Суровцев с интересом поднял глаза на чекиста. «О чем это он собирается рассказывать?» – подумал арестованный.
– Вы же не станете отрицать, что были знакомы с колчаковским генералом Анатолием Николаевичем Пепеляевым еще с юнкерских лет?
– Не совсем так.
Судоплатов уже готов был рассвирепеть от такого лживого заявления, но арестованный тут же поправился:
– Я хотел сказать, что мы с Анатолием были знакомы и дружны даже не с юнкерских усов. Мы знали друг друга, как говорится, «с кадетских соплей».
– Известно ли вам что-нибудь о судьбе Пепеляева после Гражданской войны?
– Я слышал какие-то слухи, но не верил им.
– Что ж, давайте излагайте, что за слухи до вас доходили, а я вам скажу, что было на самом деле.
Суровцеву не хотелось врать. В общих чертах он знал все, исключая то, жив или же расстрелян Анатоль на сегодняшний день. Скорее всего расстрелян. Иначе разговор о нем происходил бы как-то по-другому. Но и рассказывать о своей послевоенной встрече с Анатолием он не собирался. Он, по обыкновению, выбрал путь полуправды:
– Я слышал, что после разгрома армии он был в Харбине. Жутко бедствовал. В 1923 году с вооруженным отрядом вторгся на территорию республики. Говорили, что сдался властям. Был, как и я, приговорен к высшей мере. Но расстрелян не был. Говорили, что отсидел десять лет, был прощен и освобожден. Последнее, думаю, слишком невероятно, чтобы быть правдой.

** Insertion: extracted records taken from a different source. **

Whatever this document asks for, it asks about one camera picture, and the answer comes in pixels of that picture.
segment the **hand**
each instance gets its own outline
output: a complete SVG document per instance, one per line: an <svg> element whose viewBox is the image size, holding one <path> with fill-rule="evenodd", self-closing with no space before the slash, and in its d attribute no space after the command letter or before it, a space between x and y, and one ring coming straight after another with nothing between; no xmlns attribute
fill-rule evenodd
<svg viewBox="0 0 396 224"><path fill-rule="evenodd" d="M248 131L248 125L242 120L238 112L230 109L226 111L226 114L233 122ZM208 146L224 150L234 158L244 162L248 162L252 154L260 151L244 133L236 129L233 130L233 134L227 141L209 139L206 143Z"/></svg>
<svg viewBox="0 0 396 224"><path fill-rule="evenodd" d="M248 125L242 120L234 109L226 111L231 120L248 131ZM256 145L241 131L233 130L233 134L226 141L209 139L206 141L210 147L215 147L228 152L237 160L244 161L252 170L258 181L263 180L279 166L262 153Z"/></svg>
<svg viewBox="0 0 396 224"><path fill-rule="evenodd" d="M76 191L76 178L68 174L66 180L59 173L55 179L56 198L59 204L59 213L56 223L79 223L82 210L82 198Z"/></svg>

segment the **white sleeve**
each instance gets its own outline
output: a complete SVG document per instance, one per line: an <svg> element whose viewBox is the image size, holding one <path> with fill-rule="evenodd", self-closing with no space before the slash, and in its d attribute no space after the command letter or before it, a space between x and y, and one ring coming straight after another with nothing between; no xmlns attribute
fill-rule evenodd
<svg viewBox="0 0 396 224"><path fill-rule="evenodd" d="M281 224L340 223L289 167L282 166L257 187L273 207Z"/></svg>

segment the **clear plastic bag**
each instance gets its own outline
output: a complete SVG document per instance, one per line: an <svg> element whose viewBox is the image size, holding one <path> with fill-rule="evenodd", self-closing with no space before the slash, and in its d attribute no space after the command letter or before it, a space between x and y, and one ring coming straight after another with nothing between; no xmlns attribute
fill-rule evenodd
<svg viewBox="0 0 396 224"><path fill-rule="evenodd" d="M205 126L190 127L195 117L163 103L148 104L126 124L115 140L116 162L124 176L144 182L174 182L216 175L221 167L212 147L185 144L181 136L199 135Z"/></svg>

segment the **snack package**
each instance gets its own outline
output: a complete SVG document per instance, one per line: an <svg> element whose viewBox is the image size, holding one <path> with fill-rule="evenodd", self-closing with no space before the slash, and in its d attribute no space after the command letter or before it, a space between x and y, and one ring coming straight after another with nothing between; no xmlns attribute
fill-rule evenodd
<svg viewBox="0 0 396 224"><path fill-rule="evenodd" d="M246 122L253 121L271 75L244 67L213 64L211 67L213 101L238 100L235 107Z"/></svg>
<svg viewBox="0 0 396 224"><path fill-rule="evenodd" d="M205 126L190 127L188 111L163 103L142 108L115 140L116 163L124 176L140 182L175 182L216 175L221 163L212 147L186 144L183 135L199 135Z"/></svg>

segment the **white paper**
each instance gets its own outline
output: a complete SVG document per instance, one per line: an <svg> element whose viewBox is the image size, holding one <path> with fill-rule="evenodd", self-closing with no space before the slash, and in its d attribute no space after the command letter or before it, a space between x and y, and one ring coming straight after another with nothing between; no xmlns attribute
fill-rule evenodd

– Если вы что-то недоговариваете, то тем хуже для вас. А теперь слушайте правду. Он действительно сдался нам. Но сдался лишь тогда, когда у него не оставалось другого выхода. Отсидел он не десять, а тринадцать лет. Причем, что любопытно, после ярославской тюрьмы и Бутырок во внутренней нашей тюрьме он содержался в той же камере, в которой теперь содержитесь вы. Прямо мистика какая-то. Вы не находите? Его делом занимался тогдашний начальник особого отдела НКВД Гай с ведома самого наркома Генриха Ягоды. Они действительно освободили вашего дружка. Я не стану скрывать, что это тоже было им поставлено в вину наряду с другими преступлениями, за которые их судили, а затем расстреляли. Я вам больше скажу: отпустили они Пепеляева именно из-за того, что в очередной раз всплыл вопрос о золоте Колчака. Причастность Пепеляева была, казалось бы, очевидной. Вот и решили понаблюдать за ним на свободе. Из показаний Пепеляева в ходе следствия всплывала и ваша фамилия. Пепеляев даже назвал вас как Мирка. Но умолчал, что это только часть двойной фамилии Мирк-Суровцев. Я думаю, он что-то знал про золото, но убежден, что главным в этой истории были вы. Именно вы, а не Пепеляев.
– А почему не Пепеляев?
– Я вам скажу почему. Пепеляев – смелый боевой генерал, но не склонный к интригам, не владеющий навыками конспирации. И тем более не способный к сохранению тайн такого рода. Несколько сот пудов золота – это не фунт изюма. За тринадцать месяцев на свободе, знай он что-нибудь, чем-то неминуемо выдал бы себя. А наблюдение за ним велось более чем пристальное. Все Воронежское управление НКВД во главе со своим начальником Эстриным, мне кажется, только тем и занималось, что следило за Пепеляевым. После этого Эстрина осталось несколько томов донесений о Пепеляеве. Где был, с кем разговаривал, вплоть до того, когда и куда в туалет ходил.